# Club Organization Suggestions



## Michael (Jul 20, 2010)

Great meeting notes, Nikolay, and thanks for keeping the business part of the meeting as brief and focused as possible.

Re officers, I will support Phil's suggestion of a president, vice-president who automatically becomes president the next year, and a secretary/treasurer (one person). These people would be responsible for the *routine* tasks of the club. Special projects (if any) can be delegated to volunteer committees approved by the officers. A committee can consist of only one person who wants to do a specific project. An example would be the proposed business cards for handout at LFS and other gatherings.


----------



## BobAlston (Jan 23, 2004)

*Re: DFWAPC-November meeting NOTES*

Officers
--------
I also support Phil's suggestion of a president, vice-president who automatically becomes president the next year, and a secretary/treasurer (one person). That would help to ensure at least one officer at each meeting.

Plants Wanted and Plants Available
---------------------------
I also noticed threads about plants wanted and available (I think I saw these around prior meetings). How about two threads for each meeting:

Plants/critters wanted for the XXXXXXXXXXX meeting

Plants/critters available for the XXXXXXXXXXX meeting if requested.

These would help people know what to bring. Some of us have several kinds of plants, with more of some and fewer of others. But if I knew someone wanted some of those I don't have a bunch of, I might bring a bit that I otherwise wouldn't bring. Ex. had I known the interest I could have brought a bunch more Java fern.

Would also allow people to mention as available/request snails, shrimp, etc. We might even have a "traveling puffer" for interim snail eradication.

Sources of Nice Plants
---------------------
Someone mentioned how many plant species we collectively have and should be able to exchange. But sometimes, we may need to go commercial. How about a sticky thread on sources of nice plants in the Metroplex. Clearly Fish Gallery. boutique pets is gone. Where else are there good plants (stores)? Waht about places like Craigs list, DFW fish Box for listings of local plants?

Exchange of Plants/Fish/Critters and Equipment
----------------------------------------------
As I understand it, historically the club has always allowed only free exchange of plants, fish and critters among members. I support that and would like to see it continue. For equipment that people may want to get rid of, I suggest that such be allowed for whatever price is agreed between the parties.


----------



## Phil Edwards (Jan 22, 2004)

At the last meeting we discussed starting separate threads to discuss changes to the club.
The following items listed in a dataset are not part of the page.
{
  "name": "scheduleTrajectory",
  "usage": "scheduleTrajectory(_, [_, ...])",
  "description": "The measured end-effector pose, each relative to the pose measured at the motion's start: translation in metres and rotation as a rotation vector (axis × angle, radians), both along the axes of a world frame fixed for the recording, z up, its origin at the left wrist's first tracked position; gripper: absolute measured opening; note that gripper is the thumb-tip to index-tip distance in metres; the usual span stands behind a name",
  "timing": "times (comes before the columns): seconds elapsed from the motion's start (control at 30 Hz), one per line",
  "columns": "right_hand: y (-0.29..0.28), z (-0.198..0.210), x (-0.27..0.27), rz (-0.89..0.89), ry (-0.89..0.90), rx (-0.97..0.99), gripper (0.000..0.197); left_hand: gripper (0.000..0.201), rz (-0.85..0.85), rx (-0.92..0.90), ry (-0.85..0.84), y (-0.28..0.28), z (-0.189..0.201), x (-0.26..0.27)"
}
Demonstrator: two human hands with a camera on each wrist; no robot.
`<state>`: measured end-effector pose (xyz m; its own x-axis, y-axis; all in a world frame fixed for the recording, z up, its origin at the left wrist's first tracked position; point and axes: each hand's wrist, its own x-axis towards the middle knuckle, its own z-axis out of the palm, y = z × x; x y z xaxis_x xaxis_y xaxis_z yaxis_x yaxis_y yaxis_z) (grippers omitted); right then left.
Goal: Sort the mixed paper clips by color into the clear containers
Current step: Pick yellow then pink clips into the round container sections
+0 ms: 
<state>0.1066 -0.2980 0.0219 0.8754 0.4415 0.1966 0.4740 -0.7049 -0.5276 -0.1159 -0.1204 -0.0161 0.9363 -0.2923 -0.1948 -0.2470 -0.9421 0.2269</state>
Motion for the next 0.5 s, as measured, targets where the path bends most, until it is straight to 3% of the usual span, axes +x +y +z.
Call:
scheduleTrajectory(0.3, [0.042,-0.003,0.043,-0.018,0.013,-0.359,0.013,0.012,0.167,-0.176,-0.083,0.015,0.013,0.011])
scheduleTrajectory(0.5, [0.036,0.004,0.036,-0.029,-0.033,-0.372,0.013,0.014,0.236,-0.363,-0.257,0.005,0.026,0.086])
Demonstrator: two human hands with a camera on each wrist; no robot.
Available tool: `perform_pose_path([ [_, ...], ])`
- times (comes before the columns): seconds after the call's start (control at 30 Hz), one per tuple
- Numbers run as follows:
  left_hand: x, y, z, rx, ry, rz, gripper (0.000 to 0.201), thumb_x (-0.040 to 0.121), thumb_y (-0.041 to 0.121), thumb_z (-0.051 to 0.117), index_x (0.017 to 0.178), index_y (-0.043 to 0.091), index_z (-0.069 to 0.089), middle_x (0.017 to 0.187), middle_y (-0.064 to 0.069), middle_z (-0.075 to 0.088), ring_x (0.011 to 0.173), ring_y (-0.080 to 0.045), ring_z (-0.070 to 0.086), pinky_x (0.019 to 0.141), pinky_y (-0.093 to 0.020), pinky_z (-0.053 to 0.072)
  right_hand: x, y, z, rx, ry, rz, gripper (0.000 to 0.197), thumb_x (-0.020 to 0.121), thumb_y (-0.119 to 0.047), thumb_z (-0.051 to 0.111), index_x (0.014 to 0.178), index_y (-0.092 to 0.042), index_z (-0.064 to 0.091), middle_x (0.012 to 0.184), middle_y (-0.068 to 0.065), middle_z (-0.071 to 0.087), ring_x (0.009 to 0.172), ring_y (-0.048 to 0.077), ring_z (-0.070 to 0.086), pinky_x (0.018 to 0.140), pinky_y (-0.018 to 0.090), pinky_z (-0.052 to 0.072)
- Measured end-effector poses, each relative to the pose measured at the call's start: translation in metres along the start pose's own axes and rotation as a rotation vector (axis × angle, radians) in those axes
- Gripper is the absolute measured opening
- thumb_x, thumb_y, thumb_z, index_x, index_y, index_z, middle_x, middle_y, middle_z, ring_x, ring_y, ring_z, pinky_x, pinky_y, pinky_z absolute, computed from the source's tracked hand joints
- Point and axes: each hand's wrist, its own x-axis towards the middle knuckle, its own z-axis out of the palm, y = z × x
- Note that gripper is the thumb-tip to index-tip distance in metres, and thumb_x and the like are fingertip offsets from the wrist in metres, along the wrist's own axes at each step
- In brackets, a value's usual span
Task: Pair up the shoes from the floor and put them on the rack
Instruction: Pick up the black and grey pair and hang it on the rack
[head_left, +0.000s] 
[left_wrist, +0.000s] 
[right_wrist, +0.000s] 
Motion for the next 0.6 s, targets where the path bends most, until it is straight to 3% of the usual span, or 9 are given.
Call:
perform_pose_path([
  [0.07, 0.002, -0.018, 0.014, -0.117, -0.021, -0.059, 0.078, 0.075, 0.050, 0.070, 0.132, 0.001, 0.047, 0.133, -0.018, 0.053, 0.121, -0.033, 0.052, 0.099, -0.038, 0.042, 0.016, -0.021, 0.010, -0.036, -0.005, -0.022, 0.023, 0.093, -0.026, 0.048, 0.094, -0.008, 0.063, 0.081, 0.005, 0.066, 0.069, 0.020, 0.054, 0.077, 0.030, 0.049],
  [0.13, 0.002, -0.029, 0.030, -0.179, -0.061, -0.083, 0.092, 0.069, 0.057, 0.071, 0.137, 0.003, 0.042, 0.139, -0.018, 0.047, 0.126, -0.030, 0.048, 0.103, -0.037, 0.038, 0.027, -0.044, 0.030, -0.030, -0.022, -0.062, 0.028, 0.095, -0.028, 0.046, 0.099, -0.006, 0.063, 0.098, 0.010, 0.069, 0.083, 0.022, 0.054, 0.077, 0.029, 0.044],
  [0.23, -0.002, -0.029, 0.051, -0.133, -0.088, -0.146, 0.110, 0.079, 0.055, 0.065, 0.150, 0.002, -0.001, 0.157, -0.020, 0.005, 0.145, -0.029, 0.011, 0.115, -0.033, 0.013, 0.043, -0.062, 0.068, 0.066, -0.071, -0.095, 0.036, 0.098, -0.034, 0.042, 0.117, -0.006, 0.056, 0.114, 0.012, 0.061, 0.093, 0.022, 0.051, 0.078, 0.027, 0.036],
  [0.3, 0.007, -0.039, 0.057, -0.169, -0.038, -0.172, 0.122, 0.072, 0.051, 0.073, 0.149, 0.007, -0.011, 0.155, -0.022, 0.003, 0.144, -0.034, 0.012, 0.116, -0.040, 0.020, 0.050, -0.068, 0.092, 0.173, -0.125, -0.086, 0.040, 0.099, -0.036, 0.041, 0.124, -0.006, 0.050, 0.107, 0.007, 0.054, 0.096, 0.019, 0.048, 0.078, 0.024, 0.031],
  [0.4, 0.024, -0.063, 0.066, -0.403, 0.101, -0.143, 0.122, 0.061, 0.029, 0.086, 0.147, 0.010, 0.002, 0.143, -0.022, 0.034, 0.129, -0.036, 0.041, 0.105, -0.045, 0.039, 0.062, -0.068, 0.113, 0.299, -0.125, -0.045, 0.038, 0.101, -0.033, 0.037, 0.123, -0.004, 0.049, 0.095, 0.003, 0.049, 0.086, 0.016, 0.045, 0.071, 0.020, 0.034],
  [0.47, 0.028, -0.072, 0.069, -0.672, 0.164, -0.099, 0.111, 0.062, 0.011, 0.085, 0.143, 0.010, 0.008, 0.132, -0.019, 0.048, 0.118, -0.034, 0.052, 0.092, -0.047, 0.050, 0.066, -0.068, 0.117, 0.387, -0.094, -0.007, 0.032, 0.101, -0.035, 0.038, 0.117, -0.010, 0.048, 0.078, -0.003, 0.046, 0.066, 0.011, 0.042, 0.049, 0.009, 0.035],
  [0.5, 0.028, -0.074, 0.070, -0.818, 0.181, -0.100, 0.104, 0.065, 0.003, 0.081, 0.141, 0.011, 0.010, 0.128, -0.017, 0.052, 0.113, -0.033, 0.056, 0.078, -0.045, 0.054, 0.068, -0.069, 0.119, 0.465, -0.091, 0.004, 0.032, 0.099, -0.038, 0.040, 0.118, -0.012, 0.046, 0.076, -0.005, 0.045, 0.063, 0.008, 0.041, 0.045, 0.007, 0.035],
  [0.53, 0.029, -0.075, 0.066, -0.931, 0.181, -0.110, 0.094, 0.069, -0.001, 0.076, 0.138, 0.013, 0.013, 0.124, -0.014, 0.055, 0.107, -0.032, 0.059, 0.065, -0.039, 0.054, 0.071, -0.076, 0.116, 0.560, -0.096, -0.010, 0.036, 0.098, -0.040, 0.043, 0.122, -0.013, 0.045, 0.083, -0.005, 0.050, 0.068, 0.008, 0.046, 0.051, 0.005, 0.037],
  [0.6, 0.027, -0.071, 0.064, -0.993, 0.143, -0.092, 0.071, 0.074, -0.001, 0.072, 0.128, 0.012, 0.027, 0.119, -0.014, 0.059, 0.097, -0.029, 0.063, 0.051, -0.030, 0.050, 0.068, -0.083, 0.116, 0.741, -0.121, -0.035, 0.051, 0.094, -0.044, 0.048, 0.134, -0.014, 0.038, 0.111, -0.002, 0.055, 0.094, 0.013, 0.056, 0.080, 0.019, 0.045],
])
Please keep all discussions constructive and respectful. Remember, we all have to deal with eachother at meetings and social events. The last thing we need is to create factions within the club that would counter the intent of discussing changes to the club that are meant to bring us together. Plus, we don't want to force the mods to step in with their delete bats.


----------



## Phil Edwards (Jan 22, 2004)

1. Selling to members within the club - 

I'm sure we all appreciate the benefit of getting free stuff from club members at meetings, I know I do. That being said, many hobbyists these days need a source of income to keep their hobby self-sustainable, or at least, offset their costs. What I've found over the years is that most folks sell their prime $$ making items on forums and bring their "trash" to club meetings. I propose the following:

*a. We allow members to sell to eachother both on-list and at meetings.* Off-list sales happen all the time, why make it harder for members to move their goods? Also, allowing members to sell within the club may encourage us all to bring in the rare or more valuable items to the meetings. This has the benefit of keeping species within the club among more members. If someone has a tank crash the likelihood of certain species being locally available increases this way.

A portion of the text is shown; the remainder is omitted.